New Study Recommends Setting Legal Marijuana Age Limit at 19
According to a new study published in the journal BMC Public Health, jurisdictions that regulate marijuana use should consider imposing a minimum age requirement of 19.
For the study researchers examined life outcomes (including educational attainment and mental health) associated with the use of marijuana: They studies this across various age groups.
“In this study, we assumed that setting an MLA (minimum legal age) for cannabis use is necessary”, states the study, “and sought to determine an ‘optimal’ MLA. The choice of an MLA represents a trade-off that policymakers face between curtailing illegal economic activity versus safeguarding adolescents’ well-being.”
The study concludes by stating that: “While the (Canadian) medical community recommended an MLA of 21 or 25 based on neuroscientific evidence about adverse impacts of cannabis on cognitive development, this would lead to a large underground market for cannabis. On the contrary, policymakers have decided on a lower MLA such as 18 or 19 to curb the size of underground market, but this raises concerns about adverse outcomes for adolescents. This study, however, found that later life outcomes associated with first using cannabis at age 19 are better than those associated with first using it at age 18, but not significantly different from those first using between 21 and 25.. Our results suggest that there is merit in setting 19 as the MLA for non-medical cannabis use.”
The study is titled Too young for cannabis? Choice of minimum legal age for legalized non-medical cannabis in Canada.

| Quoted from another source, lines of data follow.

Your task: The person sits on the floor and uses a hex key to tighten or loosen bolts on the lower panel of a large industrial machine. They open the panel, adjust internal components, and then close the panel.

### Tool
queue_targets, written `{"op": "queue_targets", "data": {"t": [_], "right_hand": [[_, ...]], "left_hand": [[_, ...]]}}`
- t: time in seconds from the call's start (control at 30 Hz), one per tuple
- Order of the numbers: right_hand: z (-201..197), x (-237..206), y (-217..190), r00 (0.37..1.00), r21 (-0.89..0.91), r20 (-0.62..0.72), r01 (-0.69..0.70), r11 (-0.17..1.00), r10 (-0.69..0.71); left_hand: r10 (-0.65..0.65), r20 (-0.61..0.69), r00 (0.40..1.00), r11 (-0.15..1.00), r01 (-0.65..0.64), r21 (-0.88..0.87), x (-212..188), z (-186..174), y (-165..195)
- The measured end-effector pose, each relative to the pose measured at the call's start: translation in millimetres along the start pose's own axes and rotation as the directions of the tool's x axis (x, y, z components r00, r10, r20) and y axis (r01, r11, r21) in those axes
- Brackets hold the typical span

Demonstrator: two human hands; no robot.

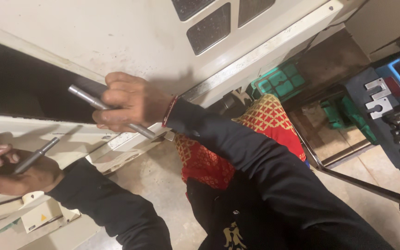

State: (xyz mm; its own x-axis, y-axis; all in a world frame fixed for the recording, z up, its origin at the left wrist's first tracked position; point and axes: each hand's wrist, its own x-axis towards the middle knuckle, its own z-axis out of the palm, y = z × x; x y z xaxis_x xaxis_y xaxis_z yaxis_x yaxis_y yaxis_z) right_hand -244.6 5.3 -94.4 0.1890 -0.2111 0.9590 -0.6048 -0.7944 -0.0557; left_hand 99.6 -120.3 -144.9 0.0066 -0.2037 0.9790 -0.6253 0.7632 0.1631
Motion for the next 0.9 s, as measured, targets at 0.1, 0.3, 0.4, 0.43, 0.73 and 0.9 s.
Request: {"op": "queue_targets", "data": {"t": [0.1, 0.3, 0.4, 0.43, 0.73, 0.9], "right_hand": [[-5, 2, -2, 1.0, 0.02, 0.0, -0.003, 1.0, 0.003], [-10, 7, -4, 1.0, 0.028, -0.031, -0.005, 1.0, 0.006], [-9, 9, -5, 0.998, 0.046, -0.066, 0.021, 0.999, -0.018], [-10, 8, -5, 0.998, 0.034, -0.06, 0.007, 0.999, -0.005], [-11, 5, -3, 1.0, 0.058, -0.009, 0.01, 0.998, -0.01], [-10, 4, -4, 0.999, 0.053, -0.027, -0.016, 0.998, 0.018]], "left_hand": [[-0.003, -0.014, 1.0, 1.0, 0.003, 0.003, 2, 2, 6], [0.038, -0.031, 0.999, 0.996, -0.036, 0.087, 10, 3, 14], [0.015, -0.011, 1.0, 1.0, -0.015, -0.022, 13, 4, 16], [-0.002, 0.002, 1.0, 0.996, 0.003, -0.093, 13, 4, 16], [-0.124, -0.007, 0.992, 0.935, 0.115, -0.336, 14, 3, 23], [-0.205, 0.038, 0.978, 0.84, 0.196, -0.507, 15, 8, 26]]}}
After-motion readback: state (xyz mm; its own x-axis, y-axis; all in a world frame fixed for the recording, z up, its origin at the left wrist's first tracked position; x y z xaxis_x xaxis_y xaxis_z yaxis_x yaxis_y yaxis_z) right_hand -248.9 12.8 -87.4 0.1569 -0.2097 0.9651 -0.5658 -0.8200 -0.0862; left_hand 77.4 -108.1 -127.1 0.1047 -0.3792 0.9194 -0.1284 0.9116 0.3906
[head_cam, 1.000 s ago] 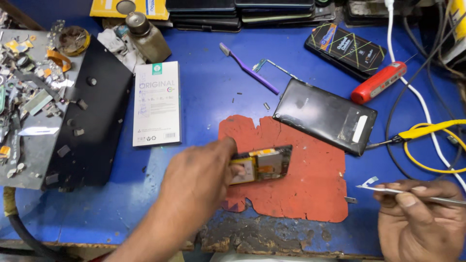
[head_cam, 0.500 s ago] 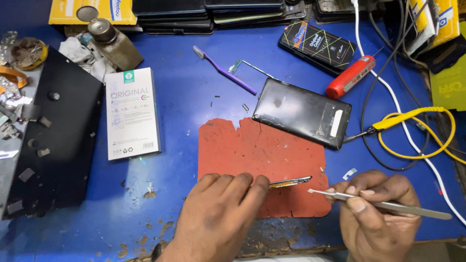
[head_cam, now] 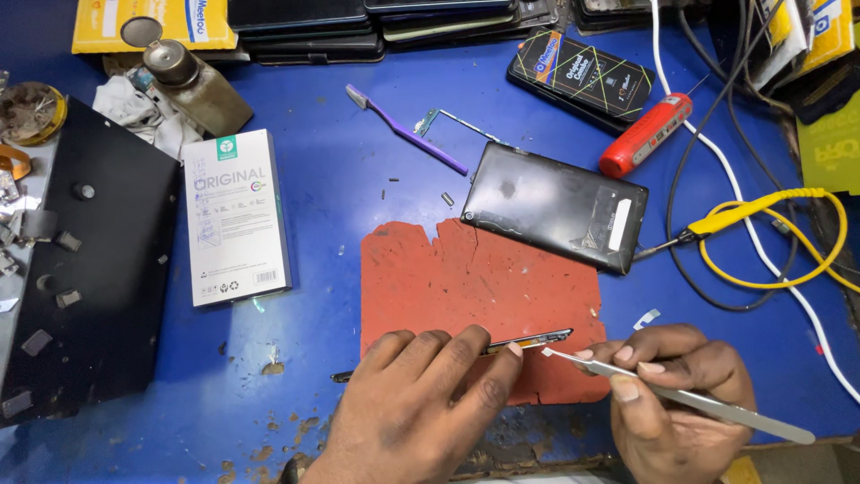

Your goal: The person pries open the back cover of a tablet using a metal pry tool, then works on the internal battery and board with tweezers, briefly powers the tablet on to check the screen, and continues peeling adhesive and separating the cover from the chassis by hand.

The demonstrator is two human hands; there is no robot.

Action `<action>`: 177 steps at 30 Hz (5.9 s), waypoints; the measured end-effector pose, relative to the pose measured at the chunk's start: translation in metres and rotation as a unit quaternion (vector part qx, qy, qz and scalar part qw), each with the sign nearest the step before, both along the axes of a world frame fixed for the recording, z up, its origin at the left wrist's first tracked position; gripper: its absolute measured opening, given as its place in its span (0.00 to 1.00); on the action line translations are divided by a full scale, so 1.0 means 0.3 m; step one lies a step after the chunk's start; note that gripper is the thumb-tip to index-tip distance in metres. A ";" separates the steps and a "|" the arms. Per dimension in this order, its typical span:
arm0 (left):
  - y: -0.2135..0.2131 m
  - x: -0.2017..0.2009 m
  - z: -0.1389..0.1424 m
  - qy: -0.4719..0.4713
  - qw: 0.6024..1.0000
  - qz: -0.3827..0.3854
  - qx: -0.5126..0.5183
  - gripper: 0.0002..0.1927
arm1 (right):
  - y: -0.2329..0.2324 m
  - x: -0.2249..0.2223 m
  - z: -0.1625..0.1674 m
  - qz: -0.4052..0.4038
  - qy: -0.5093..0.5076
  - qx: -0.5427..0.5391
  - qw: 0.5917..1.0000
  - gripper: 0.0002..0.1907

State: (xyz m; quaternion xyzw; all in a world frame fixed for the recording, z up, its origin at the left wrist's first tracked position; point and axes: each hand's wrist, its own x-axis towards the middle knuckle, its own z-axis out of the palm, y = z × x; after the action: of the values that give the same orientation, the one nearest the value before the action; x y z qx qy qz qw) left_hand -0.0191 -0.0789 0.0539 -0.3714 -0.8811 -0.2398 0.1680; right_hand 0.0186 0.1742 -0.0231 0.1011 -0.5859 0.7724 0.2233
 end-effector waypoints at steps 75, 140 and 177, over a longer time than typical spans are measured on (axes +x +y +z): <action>-0.010 -0.078 0.052 -0.066 0.996 -0.005 0.060 0.18 | 0.072 -0.156 0.169 0.048 -0.072 0.090 0.992 0.12; -0.014 -0.056 0.028 -0.090 0.995 -0.016 0.040 0.17 | 0.010 -0.101 0.170 0.137 0.208 0.549 0.798 0.15; 0.002 -0.070 0.040 -0.067 0.996 -0.020 0.058 0.16 | 0.024 -0.105 0.146 0.088 0.216 0.434 0.870 0.26</action>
State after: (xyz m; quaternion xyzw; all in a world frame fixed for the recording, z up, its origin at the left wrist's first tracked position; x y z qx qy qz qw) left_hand -0.0402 -0.0782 0.0657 -0.3614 -0.8674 -0.3180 0.1256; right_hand -0.0129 0.1814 0.0206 0.4035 -0.7881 0.4153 0.2090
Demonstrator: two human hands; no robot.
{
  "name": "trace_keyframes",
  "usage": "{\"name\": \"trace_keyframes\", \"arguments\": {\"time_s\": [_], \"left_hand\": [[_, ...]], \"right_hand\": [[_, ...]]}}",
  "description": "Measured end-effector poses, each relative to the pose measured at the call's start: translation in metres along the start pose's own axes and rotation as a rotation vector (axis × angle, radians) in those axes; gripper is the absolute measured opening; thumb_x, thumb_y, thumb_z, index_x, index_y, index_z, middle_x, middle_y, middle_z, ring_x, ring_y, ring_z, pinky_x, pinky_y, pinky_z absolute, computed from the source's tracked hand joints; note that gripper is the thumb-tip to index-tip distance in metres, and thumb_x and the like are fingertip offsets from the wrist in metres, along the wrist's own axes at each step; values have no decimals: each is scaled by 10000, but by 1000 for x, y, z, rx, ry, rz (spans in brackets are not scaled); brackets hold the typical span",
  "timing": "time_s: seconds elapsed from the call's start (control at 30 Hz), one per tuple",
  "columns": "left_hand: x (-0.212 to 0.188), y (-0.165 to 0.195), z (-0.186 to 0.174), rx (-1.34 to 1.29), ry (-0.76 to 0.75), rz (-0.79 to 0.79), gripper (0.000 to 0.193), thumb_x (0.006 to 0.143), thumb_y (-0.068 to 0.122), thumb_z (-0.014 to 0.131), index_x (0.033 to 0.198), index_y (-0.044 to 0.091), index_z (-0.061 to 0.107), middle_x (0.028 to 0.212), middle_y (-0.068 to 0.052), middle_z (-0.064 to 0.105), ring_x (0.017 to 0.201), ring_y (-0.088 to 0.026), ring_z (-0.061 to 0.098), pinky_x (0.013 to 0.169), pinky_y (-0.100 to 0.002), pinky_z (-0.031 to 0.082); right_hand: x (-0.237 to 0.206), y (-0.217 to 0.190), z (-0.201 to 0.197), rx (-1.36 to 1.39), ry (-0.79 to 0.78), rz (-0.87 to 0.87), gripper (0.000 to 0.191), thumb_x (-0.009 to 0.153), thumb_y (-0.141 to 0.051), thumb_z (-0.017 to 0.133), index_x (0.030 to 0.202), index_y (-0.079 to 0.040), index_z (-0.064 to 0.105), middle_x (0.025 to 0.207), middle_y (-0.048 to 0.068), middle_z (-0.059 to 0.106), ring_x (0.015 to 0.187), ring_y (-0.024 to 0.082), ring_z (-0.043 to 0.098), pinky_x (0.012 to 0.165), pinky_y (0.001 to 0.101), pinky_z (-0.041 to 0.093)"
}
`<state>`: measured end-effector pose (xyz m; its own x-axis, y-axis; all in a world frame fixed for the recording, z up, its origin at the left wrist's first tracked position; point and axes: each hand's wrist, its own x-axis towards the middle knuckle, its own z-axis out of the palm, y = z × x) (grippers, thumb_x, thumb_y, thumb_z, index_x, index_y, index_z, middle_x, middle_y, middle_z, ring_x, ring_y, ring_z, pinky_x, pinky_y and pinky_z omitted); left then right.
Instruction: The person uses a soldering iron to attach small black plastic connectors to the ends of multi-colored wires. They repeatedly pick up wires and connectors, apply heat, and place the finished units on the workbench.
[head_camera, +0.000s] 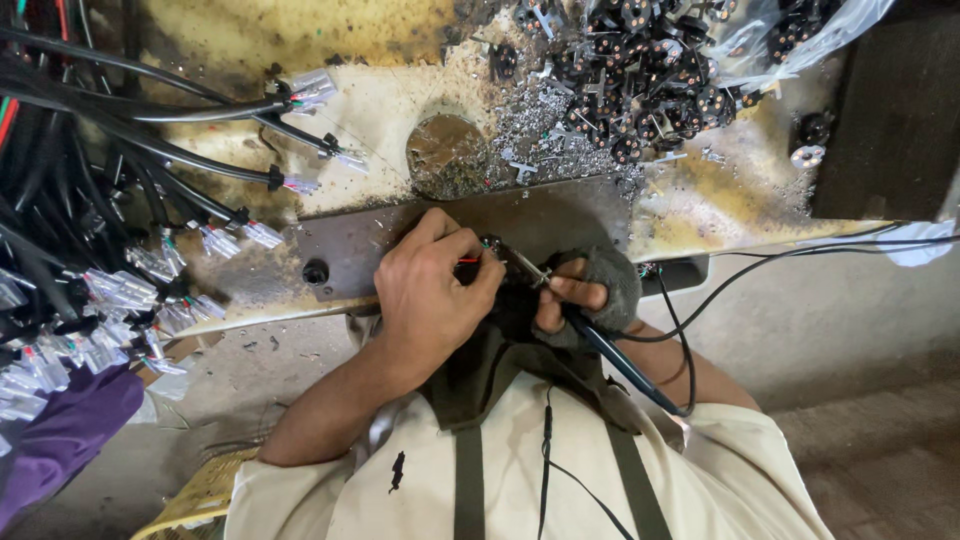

The full abstract of the study can be found below:
Choice of minimum legal age (MLA) for cannabis use is a critical and contentious issue in legalization of non-medical cannabis. In Canada where non-medical cannabis was recently legalized in October 2018, the federal government recommended age 18, the medical community argued for 21 or even 25, while public consultations led most Canadian provinces to adopt age 19. However, no research has compared later life outcomes of first using cannabis at these different ages to assess their merits as MLAs.
We used doubly robust regression techniques and data from nationally representative Canadian surveys to compare educational attainment, cigarette smoking, self-reported general and mental health associated with different ages of first cannabis use.
We found different MLAs for different outcomes: 21 for educational attainment, 19 for cigarette smoking and mental health and 18 for general health. Assuming equal weight for these individual outcomes, the ‘overall’ MLA for cannabis use was estimated to be 19 years. Our results were robust to various robustness checks.
Our study indicated that there is merit in setting 19 years as MLA for non-medical cannabis.